> [Task instructions] Every line below needs to be returned exactly as written.

|---|

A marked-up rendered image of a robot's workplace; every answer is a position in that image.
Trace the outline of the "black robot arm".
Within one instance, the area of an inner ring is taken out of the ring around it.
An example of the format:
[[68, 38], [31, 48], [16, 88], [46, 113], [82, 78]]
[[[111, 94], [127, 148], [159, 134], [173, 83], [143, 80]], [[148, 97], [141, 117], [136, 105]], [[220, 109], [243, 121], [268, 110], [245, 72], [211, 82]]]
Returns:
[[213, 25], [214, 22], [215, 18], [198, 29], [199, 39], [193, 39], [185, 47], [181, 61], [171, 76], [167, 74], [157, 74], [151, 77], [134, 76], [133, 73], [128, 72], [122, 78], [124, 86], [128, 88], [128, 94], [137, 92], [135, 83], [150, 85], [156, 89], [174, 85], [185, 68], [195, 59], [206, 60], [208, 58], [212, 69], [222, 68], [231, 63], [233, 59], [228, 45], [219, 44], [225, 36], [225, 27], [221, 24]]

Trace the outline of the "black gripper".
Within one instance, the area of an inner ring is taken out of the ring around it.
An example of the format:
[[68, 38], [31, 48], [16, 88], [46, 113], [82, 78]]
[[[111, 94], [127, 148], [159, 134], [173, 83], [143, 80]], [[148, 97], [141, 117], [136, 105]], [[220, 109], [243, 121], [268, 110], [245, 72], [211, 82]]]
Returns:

|---|

> [Task solution]
A marked-up rendered image of a robot's workplace; every answer is a position in that image.
Trace the outline of the "black robot arm".
Within one instance, the area of an inner ring is taken out of the ring around it.
An example of the format:
[[68, 38], [31, 48], [16, 88], [46, 113], [82, 78]]
[[[111, 94], [127, 148], [159, 134], [173, 83], [143, 80]], [[148, 97], [141, 117], [136, 105]], [[220, 109], [243, 121], [268, 110], [245, 72], [211, 82]]]
Returns:
[[213, 25], [214, 22], [215, 18], [198, 29], [199, 39], [193, 39], [185, 47], [181, 61], [171, 76], [167, 74], [157, 74], [151, 77], [134, 76], [133, 73], [128, 72], [122, 78], [124, 86], [128, 88], [128, 94], [137, 92], [135, 83], [150, 85], [156, 89], [174, 85], [185, 68], [195, 59], [206, 60], [208, 58], [212, 69], [222, 68], [231, 63], [233, 59], [228, 45], [219, 44], [225, 36], [225, 27], [221, 24]]

Trace the outline of the "black gripper".
Within one instance, the area of an inner ring is taken out of the ring around it.
An example of the format:
[[68, 38], [31, 48], [16, 88], [46, 113], [82, 78]]
[[[111, 94], [127, 148], [159, 134], [173, 83], [143, 80]], [[148, 97], [141, 117], [136, 105]], [[220, 109], [243, 121], [268, 110], [245, 72], [211, 82]]]
Returns:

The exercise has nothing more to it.